-- Assignment --
Include only the line with "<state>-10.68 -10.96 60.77" and the lines after it, each reproduced exactly as it stands in the entries below.

-- Data extracts --
§ §
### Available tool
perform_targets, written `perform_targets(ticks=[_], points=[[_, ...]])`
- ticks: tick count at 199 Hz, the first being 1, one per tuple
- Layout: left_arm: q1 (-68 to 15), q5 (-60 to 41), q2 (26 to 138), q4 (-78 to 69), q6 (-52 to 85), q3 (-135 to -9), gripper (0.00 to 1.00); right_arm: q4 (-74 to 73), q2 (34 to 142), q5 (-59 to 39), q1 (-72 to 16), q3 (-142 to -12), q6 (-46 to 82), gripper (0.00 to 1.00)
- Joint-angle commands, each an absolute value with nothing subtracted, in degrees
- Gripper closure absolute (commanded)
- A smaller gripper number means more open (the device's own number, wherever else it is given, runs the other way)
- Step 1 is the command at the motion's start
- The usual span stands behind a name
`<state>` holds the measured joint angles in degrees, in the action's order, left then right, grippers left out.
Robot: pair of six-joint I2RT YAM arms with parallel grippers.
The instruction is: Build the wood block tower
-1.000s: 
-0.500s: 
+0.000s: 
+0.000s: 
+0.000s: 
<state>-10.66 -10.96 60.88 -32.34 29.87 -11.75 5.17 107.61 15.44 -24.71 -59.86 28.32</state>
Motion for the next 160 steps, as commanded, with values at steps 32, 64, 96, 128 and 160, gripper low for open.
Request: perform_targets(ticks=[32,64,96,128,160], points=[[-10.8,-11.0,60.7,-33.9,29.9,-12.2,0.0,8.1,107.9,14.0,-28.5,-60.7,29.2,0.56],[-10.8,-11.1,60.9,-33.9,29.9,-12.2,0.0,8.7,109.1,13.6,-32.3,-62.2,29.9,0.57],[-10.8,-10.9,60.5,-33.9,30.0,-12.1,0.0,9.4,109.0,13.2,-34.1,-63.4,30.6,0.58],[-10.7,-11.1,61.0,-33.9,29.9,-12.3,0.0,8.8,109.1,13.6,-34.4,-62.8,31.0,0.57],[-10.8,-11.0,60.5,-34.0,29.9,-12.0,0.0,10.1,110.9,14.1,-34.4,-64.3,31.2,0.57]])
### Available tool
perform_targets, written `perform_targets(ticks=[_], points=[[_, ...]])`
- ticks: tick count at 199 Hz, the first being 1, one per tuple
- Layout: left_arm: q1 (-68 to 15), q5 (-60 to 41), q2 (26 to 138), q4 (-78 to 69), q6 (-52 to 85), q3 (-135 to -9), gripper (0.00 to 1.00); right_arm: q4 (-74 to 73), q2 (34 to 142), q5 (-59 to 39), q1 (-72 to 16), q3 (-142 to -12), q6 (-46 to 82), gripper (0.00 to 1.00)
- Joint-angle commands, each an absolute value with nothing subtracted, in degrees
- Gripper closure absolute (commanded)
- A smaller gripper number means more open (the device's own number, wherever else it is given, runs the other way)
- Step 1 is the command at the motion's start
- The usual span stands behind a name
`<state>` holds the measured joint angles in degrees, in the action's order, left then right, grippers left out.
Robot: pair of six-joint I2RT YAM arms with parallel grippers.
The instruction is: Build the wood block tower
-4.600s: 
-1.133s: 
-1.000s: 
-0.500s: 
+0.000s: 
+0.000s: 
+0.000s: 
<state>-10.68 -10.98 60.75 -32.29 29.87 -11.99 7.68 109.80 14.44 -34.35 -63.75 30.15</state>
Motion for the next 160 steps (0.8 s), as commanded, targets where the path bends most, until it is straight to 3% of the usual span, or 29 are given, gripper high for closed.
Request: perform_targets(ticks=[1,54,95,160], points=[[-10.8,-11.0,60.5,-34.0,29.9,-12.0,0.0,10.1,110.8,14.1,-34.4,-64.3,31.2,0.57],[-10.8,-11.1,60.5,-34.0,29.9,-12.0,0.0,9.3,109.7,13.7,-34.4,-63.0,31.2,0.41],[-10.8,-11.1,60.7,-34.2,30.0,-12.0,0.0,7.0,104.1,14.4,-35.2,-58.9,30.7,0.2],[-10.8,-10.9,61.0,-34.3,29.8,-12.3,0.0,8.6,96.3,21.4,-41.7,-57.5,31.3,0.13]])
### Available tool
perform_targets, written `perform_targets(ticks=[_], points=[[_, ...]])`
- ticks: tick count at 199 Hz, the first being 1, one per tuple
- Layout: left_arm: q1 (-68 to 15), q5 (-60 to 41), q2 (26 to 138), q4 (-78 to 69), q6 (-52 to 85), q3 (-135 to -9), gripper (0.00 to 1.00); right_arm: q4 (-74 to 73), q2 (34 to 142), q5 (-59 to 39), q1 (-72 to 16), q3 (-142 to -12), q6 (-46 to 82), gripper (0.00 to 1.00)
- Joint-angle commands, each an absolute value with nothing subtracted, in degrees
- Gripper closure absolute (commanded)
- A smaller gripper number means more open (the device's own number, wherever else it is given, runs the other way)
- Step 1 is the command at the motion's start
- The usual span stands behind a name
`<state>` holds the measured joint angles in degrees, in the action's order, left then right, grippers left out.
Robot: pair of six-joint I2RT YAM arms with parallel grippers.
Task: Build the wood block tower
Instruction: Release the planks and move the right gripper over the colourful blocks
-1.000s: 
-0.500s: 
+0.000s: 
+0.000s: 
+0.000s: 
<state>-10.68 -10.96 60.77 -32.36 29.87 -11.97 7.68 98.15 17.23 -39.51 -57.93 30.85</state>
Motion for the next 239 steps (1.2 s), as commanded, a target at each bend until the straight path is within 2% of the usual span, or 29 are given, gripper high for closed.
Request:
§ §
-- Exercise solution --
<state>-10.68 -10.96 60.77 -32.36 29.87 -11.97 7.68 98.15 17.23 -39.51 -57.93 30.85</state>
Motion for the next 239 steps (1.2 s), as commanded, a target at each bend until the straight path is within 2% of the usual span, or 29 are given, gripper high for closed.
Request:

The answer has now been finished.